**Activity:** Each line that contains the word "chair" is to be copied from the records below.

**Data records:**
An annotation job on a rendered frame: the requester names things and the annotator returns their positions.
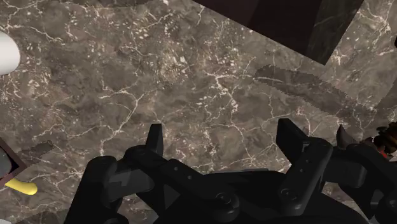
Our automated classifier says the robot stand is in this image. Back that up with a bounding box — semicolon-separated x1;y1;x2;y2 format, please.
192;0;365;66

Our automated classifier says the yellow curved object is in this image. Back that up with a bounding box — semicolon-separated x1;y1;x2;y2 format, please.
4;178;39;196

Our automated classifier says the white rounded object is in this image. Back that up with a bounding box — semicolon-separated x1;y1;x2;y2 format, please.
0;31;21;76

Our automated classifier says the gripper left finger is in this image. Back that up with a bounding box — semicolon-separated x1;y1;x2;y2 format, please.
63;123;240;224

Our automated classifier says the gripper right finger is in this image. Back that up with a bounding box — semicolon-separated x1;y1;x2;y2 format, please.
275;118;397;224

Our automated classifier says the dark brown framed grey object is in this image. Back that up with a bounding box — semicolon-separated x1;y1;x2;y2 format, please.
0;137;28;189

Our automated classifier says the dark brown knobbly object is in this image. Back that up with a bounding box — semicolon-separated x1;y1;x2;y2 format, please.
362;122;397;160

...

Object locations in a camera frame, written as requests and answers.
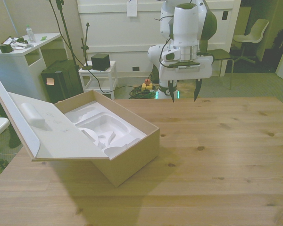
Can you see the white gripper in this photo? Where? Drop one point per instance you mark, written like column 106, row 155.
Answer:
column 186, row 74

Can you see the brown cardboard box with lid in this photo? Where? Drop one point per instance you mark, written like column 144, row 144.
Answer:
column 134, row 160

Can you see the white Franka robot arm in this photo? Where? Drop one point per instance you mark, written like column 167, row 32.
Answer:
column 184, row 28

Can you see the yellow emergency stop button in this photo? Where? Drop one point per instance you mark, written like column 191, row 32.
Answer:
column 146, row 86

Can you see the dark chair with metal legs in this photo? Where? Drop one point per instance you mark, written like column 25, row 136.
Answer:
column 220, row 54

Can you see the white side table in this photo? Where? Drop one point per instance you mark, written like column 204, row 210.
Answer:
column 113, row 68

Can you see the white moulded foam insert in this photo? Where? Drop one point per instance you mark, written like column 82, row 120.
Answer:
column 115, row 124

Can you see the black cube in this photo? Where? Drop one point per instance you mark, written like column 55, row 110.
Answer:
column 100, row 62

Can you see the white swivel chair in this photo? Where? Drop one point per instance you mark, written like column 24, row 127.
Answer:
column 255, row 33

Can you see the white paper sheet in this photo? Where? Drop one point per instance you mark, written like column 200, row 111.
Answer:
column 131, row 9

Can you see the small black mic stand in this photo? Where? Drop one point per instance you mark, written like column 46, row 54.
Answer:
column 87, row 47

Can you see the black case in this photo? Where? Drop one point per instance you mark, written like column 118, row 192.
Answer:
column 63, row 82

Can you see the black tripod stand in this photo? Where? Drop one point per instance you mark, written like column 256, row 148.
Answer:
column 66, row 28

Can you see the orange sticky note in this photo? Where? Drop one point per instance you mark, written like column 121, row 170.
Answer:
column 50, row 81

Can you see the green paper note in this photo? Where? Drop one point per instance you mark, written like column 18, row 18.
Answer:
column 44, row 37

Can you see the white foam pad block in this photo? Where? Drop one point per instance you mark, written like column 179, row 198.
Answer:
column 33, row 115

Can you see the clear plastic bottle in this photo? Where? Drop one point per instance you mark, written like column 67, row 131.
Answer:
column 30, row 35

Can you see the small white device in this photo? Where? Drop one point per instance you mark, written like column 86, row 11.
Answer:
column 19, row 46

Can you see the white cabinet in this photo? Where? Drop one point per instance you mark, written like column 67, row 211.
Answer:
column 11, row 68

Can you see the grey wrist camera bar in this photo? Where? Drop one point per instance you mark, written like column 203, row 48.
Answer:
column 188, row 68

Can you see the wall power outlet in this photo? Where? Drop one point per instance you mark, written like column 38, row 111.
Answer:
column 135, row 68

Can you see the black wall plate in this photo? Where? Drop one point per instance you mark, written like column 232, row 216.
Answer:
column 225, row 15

**Answer section:**
Can you see the dark chair with metal legs in this photo? Where? Drop one point per instance you mark, written like column 25, row 136.
Can you see the white swivel chair in this photo? Where? Drop one point per instance you mark, written like column 24, row 127.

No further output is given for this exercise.